Ugh! The pen in my hand immediately starts drawing thick, dark lines, and inside a cage, the edges of a butterfly start to take shape. Why I placed a butterfly inside a cage is beyond me, but that’s the beauty of art. I don’t have to understand it, just express it.

Which is why my business classes mess with my head. When I’m asked to explain why I think a particular image works for a marketing campaign, I can talk in art terms, about the shades of color or the weight of fonts, not business terms that dissect the beauty from anything aesthetic the way a scalpel dissects a frog.

Before that call from my mom, I was ready to make the leap, to switch majors, but now, knowing I really will be alone soon, I have to finish my business degree, even if it’s not here at BU. Because I’ll only have myself to rely on.

Even though I tuck myself away in my favorite flannel sheets and down comforter and I’m so tired my eye sockets hurt, sleep is elusive.

Why couldn’t Jax have been an asshole the whole time I stayed with him? Why did he have to pretend he cared if he didn’t?

Clem and Jenna come home late, and I wonder what the night was like. Maybe it’s better that I didn’t go. It looks like I’m moving for good, and it would be just that much harder to leave someone like Jax anyway.
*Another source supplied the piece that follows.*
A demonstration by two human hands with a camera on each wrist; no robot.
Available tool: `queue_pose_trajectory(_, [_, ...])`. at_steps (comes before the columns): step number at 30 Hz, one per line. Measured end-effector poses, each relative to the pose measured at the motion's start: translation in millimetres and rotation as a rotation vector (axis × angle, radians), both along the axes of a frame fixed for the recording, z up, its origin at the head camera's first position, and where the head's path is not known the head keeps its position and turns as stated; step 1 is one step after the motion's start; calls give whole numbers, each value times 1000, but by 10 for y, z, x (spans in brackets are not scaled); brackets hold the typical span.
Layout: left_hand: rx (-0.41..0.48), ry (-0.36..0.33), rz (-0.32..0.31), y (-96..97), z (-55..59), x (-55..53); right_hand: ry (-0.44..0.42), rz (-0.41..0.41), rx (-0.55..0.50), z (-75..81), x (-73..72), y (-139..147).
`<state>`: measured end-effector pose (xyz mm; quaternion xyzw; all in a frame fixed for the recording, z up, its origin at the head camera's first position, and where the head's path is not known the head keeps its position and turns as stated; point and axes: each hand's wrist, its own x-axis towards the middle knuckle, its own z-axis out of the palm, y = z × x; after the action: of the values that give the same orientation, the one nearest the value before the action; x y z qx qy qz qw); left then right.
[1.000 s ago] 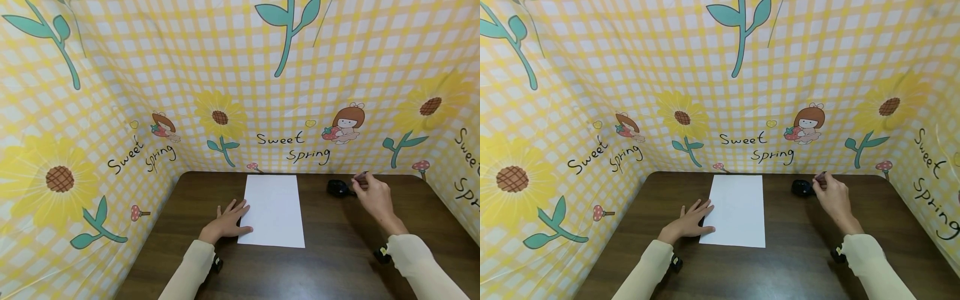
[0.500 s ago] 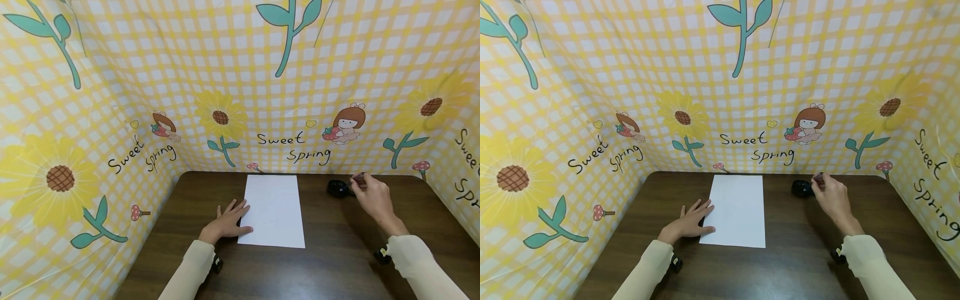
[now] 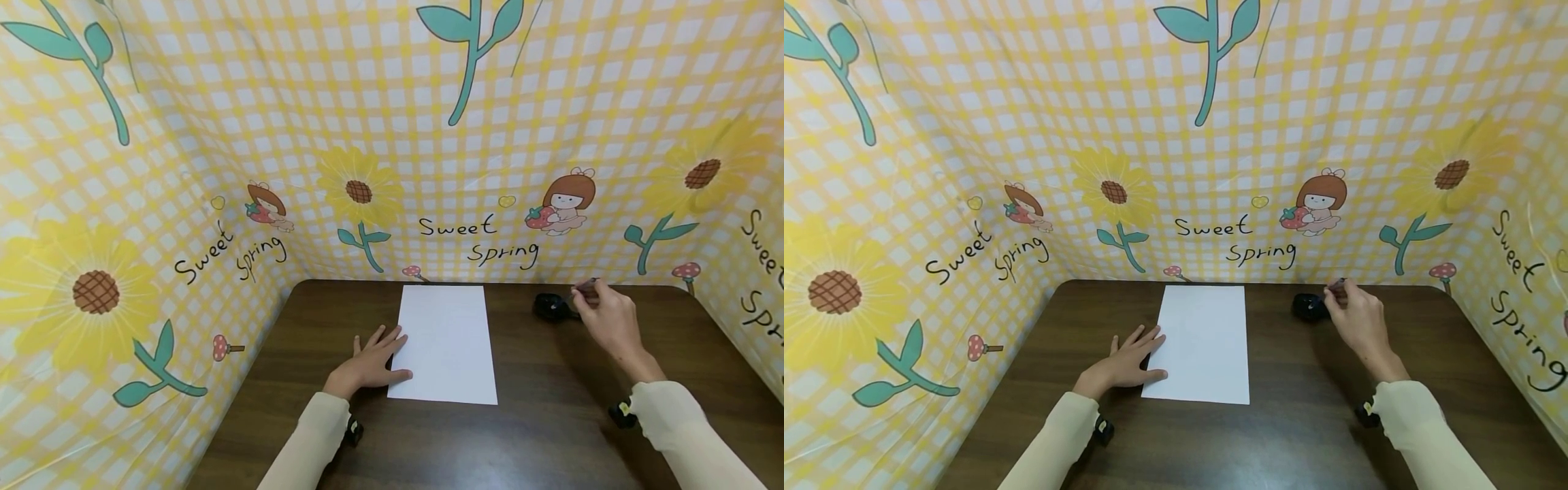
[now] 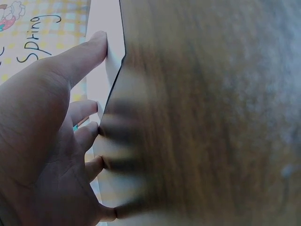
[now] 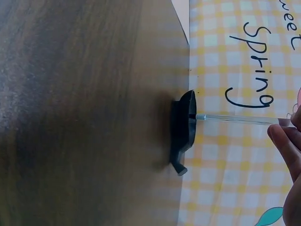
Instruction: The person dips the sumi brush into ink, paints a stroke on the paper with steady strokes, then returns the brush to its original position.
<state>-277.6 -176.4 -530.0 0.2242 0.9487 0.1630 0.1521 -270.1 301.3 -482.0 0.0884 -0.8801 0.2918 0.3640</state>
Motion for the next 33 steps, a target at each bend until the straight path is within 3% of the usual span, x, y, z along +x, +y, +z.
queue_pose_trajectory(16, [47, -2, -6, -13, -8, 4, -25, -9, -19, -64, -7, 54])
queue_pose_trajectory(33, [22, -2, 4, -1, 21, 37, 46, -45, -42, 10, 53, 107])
At least that’s what I tell myself.

* * *

The next morning is quiet, and I sit on the couch drinking coffee, trying to commit this apartment to memory. A rumpled cashmere blanket hangs off the edge of our couch. A dozen Pizza Hut napkins rest on our micro-fridge. Several pairs of boots sit in a neat pile by the door.

I’ll miss this place.

Reaching for my bag, I pull out a manila folder and leaf through the eight-by-ten photos Brady dropped off to me at work yesterday. Despite how uncomfortable I felt taking them, I have to admit they’re beautifully shot, and although there was ample opportunity for awkwardness, he made me relax. He treated me with respect. He was a gentleman.